久々の内田百閒。彼が、友人芥川龍之介について書いたものをもろもろ集めてまとめた一冊である。編纂者は百閒の<阿房列車>のシリーズに登場する「ヒマラヤ山系」こと平山三郎。
ずっと読んでいると、ひとつのエピソードが別の文章の中にも度々現れていることに気付く。もちろん、そのエピソードが百閒にとってかけがえのない想い出だからだろう。懐かしむと同時に、可笑しみをもって記憶に留まっているというべきか。芥川が海軍機関学校の英語教官だった時、同僚の黒須康之介と広島の江田島に出張を命じられて、のんびりと奈良に立ち寄って一泊して…という話(今の時代なら公務員失格と言われるだろうが)だとか、下宿を訪れた百閒に「今から自分の婚礼だから」といきなり告げる話だとかは、百閒が繰り返し語っているエピソードである。

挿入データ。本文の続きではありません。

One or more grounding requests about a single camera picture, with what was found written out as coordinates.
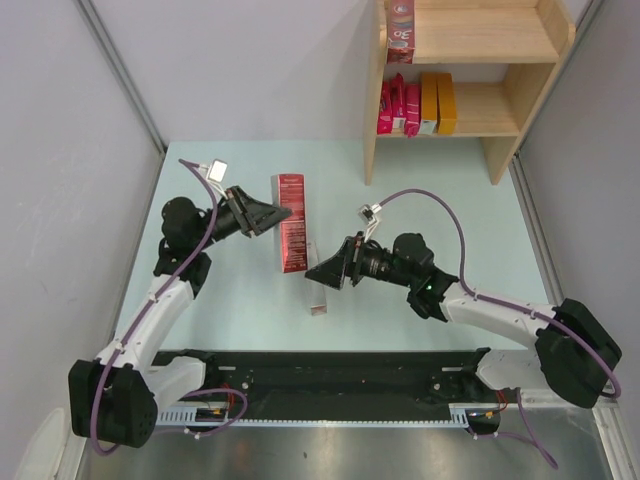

自殺する直前の芥川の様子も書いているが、基本的には「切れ者の芥川の日常」が扱われている。全く書かなかったことはないのだろうが、少なくともここに集められた文章では、百閒は芥川の作品そのものについて語ってはいない。それは芥川の作品を認めなかったからではなくて、その逆だろう。生前から一般に高い評価を得ていた芥川の作品について、百閒は自分が改めて言わなくても、と考えていたのではないだろうか。
一方の芥川は百閒に対し、よく「君は恐いよ」と言っていたという。晩年ではなくて、壮年期の百閒の写真を見ると、確かに怖い。俳優の中村賀津雄が相当にすごみをきかせたような風貌だ。もっとも、芥川が言っていたのは風貌というよりも人となりであり、作品から受ける印象だったろう。百閒の<冥途>が未だ評価を受ける以前に、芥川はそれを激賞する一文を書いている。二人の師である漱石とも、当時の流行とも、また芥川自身とも違う個性をそこに見たからだろう。
全然質が違うのかもしれないが、僕はショスタコーヴィチとブリテンの互いの作品に対して抱いていた共感と、百閒と芥川のそれが似ているような気がする。それは単なる友人付き合い以上の関係だ。そういう相手と出会えることは幸せだと思う。